## Problem statement
The response must restate the data exactly, with nothing left out.

## Supplied material
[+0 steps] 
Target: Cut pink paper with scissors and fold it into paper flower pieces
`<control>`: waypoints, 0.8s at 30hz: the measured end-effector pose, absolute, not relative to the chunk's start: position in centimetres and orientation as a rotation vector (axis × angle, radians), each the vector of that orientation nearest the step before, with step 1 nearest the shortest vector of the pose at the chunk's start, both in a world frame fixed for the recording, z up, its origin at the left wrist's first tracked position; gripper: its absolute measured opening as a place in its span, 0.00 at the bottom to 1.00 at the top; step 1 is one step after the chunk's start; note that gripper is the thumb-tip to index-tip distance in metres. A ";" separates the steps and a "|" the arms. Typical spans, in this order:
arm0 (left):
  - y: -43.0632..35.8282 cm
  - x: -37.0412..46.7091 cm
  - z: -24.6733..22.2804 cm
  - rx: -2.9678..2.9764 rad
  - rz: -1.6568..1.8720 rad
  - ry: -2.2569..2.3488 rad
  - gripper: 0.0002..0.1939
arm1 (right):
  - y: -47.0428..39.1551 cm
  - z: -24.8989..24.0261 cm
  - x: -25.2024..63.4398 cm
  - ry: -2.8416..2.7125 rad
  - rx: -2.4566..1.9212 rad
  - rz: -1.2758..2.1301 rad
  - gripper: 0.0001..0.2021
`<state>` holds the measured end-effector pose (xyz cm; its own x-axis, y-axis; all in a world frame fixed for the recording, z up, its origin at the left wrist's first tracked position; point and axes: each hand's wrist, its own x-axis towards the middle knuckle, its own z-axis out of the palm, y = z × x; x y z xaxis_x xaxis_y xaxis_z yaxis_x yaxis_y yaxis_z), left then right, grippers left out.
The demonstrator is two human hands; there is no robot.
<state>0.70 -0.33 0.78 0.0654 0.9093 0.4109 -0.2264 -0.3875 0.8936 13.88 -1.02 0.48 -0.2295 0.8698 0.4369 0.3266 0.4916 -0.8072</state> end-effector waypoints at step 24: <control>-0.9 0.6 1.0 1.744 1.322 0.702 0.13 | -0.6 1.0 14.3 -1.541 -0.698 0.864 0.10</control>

## Result of the exercise
[+0 steps] 
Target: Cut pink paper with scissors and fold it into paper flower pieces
`<control>`: waypoints, 0.8s at 30hz: the measured end-effector pose, absolute, not relative to the chunk's start: position in centimetres and orientation as a rotation vector (axis × angle, radians), each the vector of that orientation nearest the step before, with step 1 nearest the shortest vector of the pose at the chunk's start, both in a world frame fixed for the recording, z up, its origin at the left wrist's first tracked position; gripper: its absolute measured opening as a place in its span, 0.00 at the bottom to 1.00 at the top; step 1 is one step after the chunk's start; note that gripper is the thumb-tip to index-tip distance in metres. A ";" separates the steps and a "|" the arms. Typical spans, in this order:
arm0 (left):
  - y: -43.0632..35.8282 cm
  - x: -37.0412..46.7091 cm
  - z: -24.6733..22.2804 cm
  - rx: -2.9678..2.9764 rad
  - rz: -1.6568..1.8720 rad
  - ry: -2.2569..2.3488 rad
  - gripper: 0.0002..0.1939
arm1 (right):
  - y: -47.0428..39.1551 cm
  - z: -24.8989..24.0261 cm
  - x: -25.2024..63.4398 cm
  - ry: -2.8416..2.7125 rad
  - rx: -2.4566..1.9212 rad
  - rz: -1.2758..2.1301 rad
  - gripper: 0.0001..0.2021
`<state>` holds the measured end-effector pose (xyz cm; its own x-axis, y-axis; all in a world frame fixed for the recording, z up, its origin at the left wrist's first tracked position; point and axes: each hand's wrist, its own x-axis towards the middle knuckle, its own z-axis out of the palm, y = z × x; x y z xaxis_x xaxis_y xaxis_z yaxis_x yaxis_y yaxis_z), left then right, grippers left out.
The demonstrator is two human hands; there is no robot.
<state>0.70 -0.33 0.78 0.0654 0.9093 0.4109 -0.2264 -0.3875 0.8936 13.88 -1.02 0.48 -0.2295 0.8698 0.4369 0.3266 0.4916 -0.8072</state> end-effector waypoints at step 24: <control>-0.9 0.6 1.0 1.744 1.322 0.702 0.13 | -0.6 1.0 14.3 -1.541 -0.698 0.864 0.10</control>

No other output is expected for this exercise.